[[ Recorded data open ]]

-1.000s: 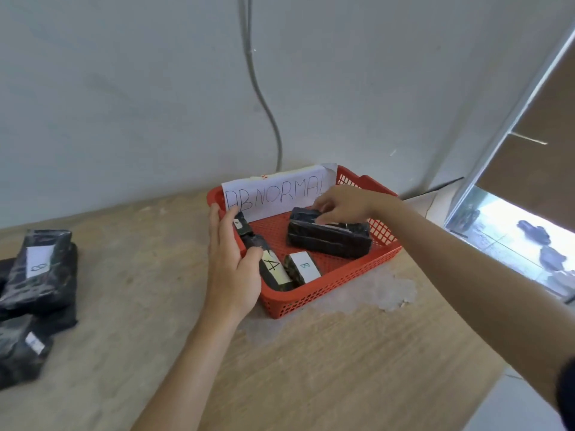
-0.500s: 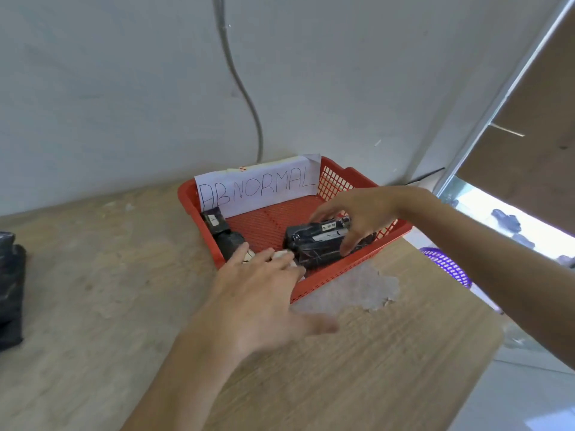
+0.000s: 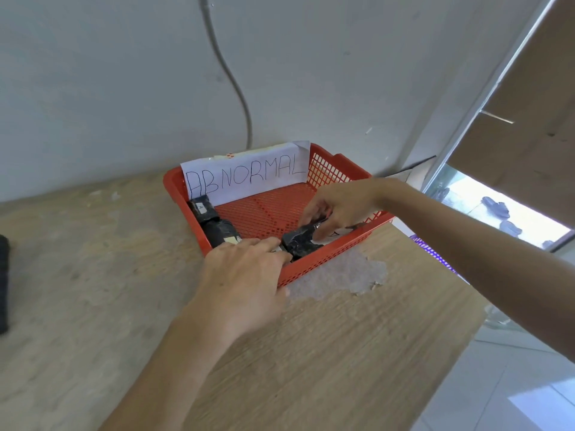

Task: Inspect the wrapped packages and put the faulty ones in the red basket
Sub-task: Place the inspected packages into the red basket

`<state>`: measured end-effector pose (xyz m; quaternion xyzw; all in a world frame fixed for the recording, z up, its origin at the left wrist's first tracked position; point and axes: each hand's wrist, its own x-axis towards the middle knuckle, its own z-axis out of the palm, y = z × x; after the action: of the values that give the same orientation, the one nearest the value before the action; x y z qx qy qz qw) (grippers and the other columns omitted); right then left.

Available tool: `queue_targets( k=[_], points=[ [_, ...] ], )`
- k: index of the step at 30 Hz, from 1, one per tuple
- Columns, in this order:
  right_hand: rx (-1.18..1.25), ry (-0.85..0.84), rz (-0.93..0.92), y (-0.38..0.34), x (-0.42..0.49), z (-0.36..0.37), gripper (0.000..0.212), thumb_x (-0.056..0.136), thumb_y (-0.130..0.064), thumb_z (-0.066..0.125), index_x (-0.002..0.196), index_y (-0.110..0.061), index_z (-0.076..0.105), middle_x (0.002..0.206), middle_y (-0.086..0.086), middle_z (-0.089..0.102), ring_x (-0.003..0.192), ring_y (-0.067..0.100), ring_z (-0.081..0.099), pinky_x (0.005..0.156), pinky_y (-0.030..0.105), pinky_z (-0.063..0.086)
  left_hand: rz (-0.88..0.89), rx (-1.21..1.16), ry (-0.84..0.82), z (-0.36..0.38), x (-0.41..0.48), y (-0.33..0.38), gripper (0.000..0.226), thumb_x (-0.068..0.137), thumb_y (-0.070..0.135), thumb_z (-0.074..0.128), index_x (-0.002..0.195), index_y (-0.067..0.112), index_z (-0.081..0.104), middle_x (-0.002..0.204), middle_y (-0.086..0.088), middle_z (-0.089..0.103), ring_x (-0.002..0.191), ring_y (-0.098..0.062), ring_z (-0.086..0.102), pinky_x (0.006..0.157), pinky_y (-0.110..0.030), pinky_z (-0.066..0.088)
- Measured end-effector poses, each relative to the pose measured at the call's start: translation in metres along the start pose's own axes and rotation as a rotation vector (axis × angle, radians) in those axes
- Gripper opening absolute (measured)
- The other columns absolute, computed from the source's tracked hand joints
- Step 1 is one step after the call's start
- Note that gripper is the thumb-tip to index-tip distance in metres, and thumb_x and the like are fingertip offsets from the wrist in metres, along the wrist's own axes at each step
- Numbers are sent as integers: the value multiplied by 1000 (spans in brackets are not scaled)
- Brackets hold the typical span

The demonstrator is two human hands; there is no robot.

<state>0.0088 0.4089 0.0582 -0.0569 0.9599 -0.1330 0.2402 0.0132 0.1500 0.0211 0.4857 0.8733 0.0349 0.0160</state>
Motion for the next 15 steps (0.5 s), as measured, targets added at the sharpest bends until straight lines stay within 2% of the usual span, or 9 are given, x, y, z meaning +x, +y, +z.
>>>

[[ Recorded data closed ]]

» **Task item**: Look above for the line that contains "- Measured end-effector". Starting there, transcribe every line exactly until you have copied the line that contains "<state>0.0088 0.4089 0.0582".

» **Answer space**:
- Measured end-effector poses, each relative to the pose measured at the call's start: translation in metres along the start pose's own axes and rotation as a rotation vector (axis × angle, radians) in those axes
- Gripper opening absolute (measured)
- The other columns absolute, computed from the source's tracked hand joints
- Step 1 is one step after the call's start
- Note that gripper is the thumb-tip to index-tip distance in metres, and thumb_x and the like are fingertip offsets from the wrist in metres, along the wrist's own axes at each step
- Numbers are sent as integers: the value multiplied by 1000 (spans in brackets are not scaled)
- Brackets hold the typical span

The demonstrator is two human hands; there is no robot.

<state>0.0088 0.4089 0.0582 -0.0569 0.9599 -0.1330 0.2402 0.0132 0.1500 0.0211 0.4857 0.8733 0.0349 0.0160</state>

Nothing else is needed, and the exercise is over.